No dia 29 de março, quando a Polícia Federal realizou operação para prender suspeitos de irregularidades no setor portuário, entre eles os sócios do Grupo Libra, um nome veio à mente do repórter Fábio Schaffner: Zuleika Borges Torrealba.
Mãe dos empresários do Grupo Libra, a octogenária Zuleika, que escapou da prisão porque está doente, é conhecida em Bagé.
No início dos anos 2000, ela começou a comprar terras e a investir em restaurante, pousada, centro cultural, genética de ponta. Tornou-se uma das figuras mais controversas do passado recente do município fronteiriço.
– Lembrei da gastança e do fausto das propriedades que ela mantinha na cidade – conta Fábio, que foi correspondente do Grupo RBS em Brasília por sete anos.
Com duas décadas como profissional, Fábio, nascido há 43 anos em Bagé, tem faro jornalístico incomum. Bastaram rápida pesquisa no Google e conversas, ao telefone, com amigos que conviveram com a matriarca da família controladora do Grupo Libra, um dos maiores operadores portuários e de logística para comércio exterior do país, para Fábio descobrir que Zuleika já não frequentava mais Bagé.
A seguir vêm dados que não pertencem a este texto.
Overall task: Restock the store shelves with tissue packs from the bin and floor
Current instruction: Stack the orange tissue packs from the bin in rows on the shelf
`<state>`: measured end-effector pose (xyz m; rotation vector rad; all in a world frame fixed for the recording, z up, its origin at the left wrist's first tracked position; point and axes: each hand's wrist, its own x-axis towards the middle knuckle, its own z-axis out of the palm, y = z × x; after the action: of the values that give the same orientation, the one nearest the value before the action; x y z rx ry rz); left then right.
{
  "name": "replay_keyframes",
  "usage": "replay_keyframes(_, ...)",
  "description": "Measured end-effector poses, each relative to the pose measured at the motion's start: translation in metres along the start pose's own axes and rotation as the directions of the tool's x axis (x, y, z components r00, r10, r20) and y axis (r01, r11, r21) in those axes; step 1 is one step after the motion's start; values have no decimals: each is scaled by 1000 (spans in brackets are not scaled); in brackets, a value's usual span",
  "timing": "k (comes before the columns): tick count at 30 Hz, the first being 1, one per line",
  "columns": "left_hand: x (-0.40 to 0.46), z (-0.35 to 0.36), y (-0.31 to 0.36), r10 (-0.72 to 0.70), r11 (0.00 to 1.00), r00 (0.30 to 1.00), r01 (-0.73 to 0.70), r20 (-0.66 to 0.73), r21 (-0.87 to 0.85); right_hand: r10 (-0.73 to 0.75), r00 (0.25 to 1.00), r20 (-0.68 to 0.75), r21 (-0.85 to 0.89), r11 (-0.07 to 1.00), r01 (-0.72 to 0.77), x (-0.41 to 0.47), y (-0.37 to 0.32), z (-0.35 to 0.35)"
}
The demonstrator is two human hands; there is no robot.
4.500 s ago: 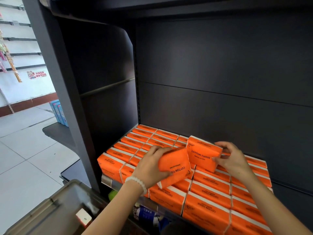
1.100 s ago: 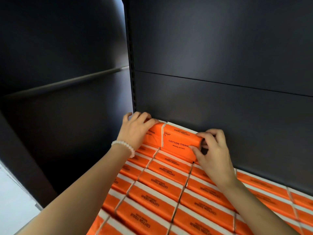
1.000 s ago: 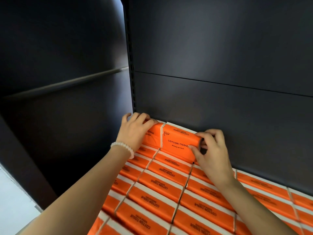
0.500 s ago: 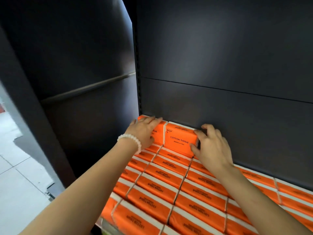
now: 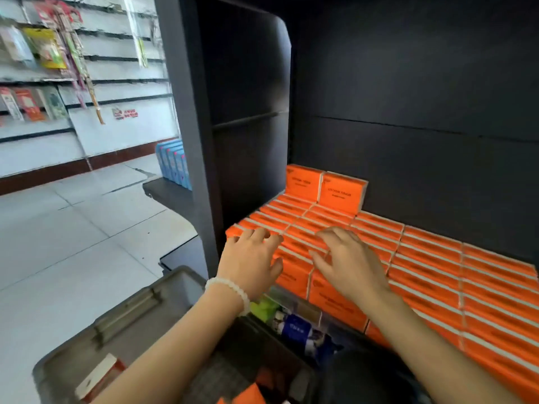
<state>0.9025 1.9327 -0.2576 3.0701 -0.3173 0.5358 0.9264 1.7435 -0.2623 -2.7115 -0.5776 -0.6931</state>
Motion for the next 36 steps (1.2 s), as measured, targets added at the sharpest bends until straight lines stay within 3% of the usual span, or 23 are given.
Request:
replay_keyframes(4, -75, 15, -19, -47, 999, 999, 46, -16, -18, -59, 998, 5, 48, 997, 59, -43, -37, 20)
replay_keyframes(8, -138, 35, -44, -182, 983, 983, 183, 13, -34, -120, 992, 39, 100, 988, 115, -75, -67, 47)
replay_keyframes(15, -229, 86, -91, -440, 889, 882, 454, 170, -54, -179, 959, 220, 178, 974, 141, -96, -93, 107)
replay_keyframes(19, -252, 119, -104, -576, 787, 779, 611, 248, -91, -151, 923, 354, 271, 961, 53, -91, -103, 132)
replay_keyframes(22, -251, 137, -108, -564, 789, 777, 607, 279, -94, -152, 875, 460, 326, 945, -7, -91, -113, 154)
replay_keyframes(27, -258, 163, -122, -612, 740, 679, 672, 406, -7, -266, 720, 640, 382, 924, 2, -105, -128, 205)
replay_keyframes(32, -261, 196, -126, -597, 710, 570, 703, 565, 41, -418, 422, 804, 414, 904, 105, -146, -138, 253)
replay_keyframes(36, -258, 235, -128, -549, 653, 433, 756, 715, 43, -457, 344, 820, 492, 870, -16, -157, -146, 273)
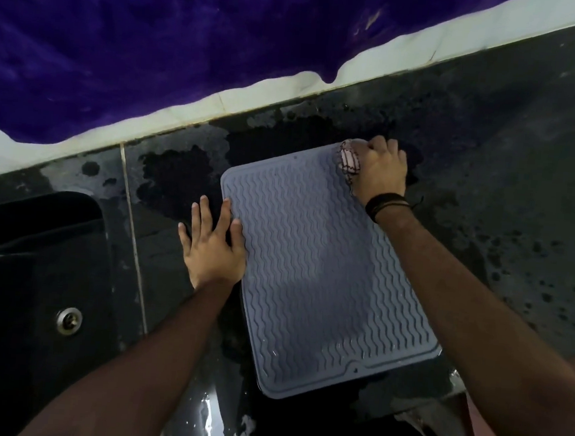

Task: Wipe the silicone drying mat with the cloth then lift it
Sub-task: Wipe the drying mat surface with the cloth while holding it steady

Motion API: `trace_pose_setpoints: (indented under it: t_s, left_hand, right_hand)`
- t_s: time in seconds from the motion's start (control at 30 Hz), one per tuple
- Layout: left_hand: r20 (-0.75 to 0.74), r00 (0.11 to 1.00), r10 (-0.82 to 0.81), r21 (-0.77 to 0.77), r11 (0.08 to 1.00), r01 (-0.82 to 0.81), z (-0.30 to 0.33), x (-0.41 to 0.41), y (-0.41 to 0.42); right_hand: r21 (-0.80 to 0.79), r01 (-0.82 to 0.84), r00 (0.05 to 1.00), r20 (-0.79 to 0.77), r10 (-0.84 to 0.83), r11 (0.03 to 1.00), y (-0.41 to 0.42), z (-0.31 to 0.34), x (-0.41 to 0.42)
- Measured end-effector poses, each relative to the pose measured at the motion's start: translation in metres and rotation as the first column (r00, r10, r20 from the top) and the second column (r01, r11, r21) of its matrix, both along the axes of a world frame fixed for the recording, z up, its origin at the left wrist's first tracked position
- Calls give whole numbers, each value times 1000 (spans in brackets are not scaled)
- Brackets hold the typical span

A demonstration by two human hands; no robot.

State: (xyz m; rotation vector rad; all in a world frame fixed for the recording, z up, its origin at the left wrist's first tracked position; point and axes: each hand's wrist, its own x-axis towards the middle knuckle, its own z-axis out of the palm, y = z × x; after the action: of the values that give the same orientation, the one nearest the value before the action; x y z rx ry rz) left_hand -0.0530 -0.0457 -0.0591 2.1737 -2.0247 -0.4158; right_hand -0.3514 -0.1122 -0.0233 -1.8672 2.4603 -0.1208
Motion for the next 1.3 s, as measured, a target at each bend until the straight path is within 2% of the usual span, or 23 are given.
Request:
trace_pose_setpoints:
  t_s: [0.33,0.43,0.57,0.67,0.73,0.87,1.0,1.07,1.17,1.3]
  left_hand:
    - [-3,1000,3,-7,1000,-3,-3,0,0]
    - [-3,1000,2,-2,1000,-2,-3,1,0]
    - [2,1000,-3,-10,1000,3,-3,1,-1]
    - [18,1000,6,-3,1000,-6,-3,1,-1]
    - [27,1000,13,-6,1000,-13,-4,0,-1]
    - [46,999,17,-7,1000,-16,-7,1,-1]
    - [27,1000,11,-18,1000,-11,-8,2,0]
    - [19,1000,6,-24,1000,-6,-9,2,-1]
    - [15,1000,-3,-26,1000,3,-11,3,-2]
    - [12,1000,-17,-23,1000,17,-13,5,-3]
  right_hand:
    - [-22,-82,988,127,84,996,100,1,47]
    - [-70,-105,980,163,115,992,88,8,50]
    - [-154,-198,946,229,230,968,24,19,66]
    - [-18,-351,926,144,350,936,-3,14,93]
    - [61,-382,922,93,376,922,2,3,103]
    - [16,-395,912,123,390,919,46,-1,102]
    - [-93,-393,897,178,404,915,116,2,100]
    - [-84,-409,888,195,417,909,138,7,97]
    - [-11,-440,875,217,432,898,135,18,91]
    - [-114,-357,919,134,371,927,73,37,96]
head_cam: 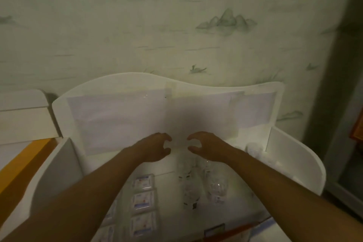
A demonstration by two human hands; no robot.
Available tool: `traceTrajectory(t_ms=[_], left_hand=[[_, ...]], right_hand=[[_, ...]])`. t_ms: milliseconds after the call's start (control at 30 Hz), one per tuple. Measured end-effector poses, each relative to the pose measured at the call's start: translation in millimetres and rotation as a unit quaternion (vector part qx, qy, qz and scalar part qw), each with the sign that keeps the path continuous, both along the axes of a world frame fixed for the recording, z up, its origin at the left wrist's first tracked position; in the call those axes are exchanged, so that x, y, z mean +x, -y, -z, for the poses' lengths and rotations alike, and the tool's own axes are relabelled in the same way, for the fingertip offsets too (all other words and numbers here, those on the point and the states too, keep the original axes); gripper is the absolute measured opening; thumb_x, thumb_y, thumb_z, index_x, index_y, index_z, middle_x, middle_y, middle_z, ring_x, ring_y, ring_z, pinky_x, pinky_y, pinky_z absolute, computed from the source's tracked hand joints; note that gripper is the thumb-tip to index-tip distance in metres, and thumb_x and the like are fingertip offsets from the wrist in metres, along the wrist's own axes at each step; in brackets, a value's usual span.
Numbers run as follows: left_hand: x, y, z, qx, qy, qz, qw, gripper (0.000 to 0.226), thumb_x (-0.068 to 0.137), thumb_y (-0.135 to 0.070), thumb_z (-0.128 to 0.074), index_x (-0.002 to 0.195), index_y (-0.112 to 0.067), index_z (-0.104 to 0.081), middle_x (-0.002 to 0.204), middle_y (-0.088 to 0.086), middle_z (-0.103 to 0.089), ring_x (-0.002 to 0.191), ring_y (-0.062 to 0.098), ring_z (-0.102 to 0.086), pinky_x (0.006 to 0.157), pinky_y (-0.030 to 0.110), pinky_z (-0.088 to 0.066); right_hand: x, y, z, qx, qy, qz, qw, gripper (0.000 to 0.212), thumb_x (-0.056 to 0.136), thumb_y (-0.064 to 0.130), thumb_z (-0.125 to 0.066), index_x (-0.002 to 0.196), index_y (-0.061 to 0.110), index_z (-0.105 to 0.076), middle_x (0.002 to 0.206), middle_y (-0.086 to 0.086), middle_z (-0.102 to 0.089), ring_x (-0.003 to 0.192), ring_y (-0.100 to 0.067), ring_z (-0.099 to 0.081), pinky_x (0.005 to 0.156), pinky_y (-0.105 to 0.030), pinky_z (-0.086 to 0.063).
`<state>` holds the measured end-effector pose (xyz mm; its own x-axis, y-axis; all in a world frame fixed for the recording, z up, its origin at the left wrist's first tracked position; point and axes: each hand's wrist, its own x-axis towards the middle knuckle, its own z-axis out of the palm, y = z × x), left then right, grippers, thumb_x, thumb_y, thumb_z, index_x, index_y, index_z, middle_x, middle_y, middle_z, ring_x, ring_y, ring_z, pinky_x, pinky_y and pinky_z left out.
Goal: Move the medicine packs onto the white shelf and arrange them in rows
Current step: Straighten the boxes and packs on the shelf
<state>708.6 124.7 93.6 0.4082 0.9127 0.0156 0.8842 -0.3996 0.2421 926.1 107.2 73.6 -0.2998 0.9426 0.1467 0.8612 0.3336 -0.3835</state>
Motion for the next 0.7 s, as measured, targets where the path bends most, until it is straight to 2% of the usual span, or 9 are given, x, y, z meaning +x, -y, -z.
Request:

Restava, porém, uma história saborosa e até agora oculta a ser contada.
– É uma mulher que não poupava esforços nem dinheiro para construir um universo particular em uma cidade de muita tradição no agronegócio – complementa Fábio, um dos textos mais elegantes da Redação.
Com apuração prévia realizada, ele e o repórter-fotográfico Jefferson Botega viajaram para Bagé. Em uma semana, entrevistaram cerca de 40 pessoas, a maioria sob condição de anonimato. E reconstituíram com riqueza de detalhes a trajetória de Zuleika na região da Campanha.
A reportagem é um primor. Reserve tempo para a leitura. Zuleika é um ser humano complexo. Contratava profissionais com salários acima dos de mercado. Comprou várias frações de terra ao redor de sua propriedade original e ergueu a Cabanha da Maya, nome inspirado em uma antiga cadela de estimação. Expandiu as atividades com vacas holandesas, touros com genética apurada e cavalos crioulos. Distribuía dinheiro para projetos sociais, financiava eventos culturais. Mas também era impiedosa com quem a desobedecia, irascível até com os mais chegados.
Embora tenha deixado um legado para a cidade, nunca foi unanimidade entre os pecuaristas locais. Alguns a definem como "uma mulher bajulada por interesseiros, explorada por desonestos e desprezada por invejosos". Outros a veem como "culta, empreendedora e generosa, capaz de resgatar uma Bagé que já não existia mais". Um dos entrevistados pelo perspicaz Fábio sintetizou da seguinte forma a personagem da principal reportagem do caderno DOC, amiga do presidente Michel Temer:
– Dona Zuleika gostava de animais e plantas. Gente, até por ali.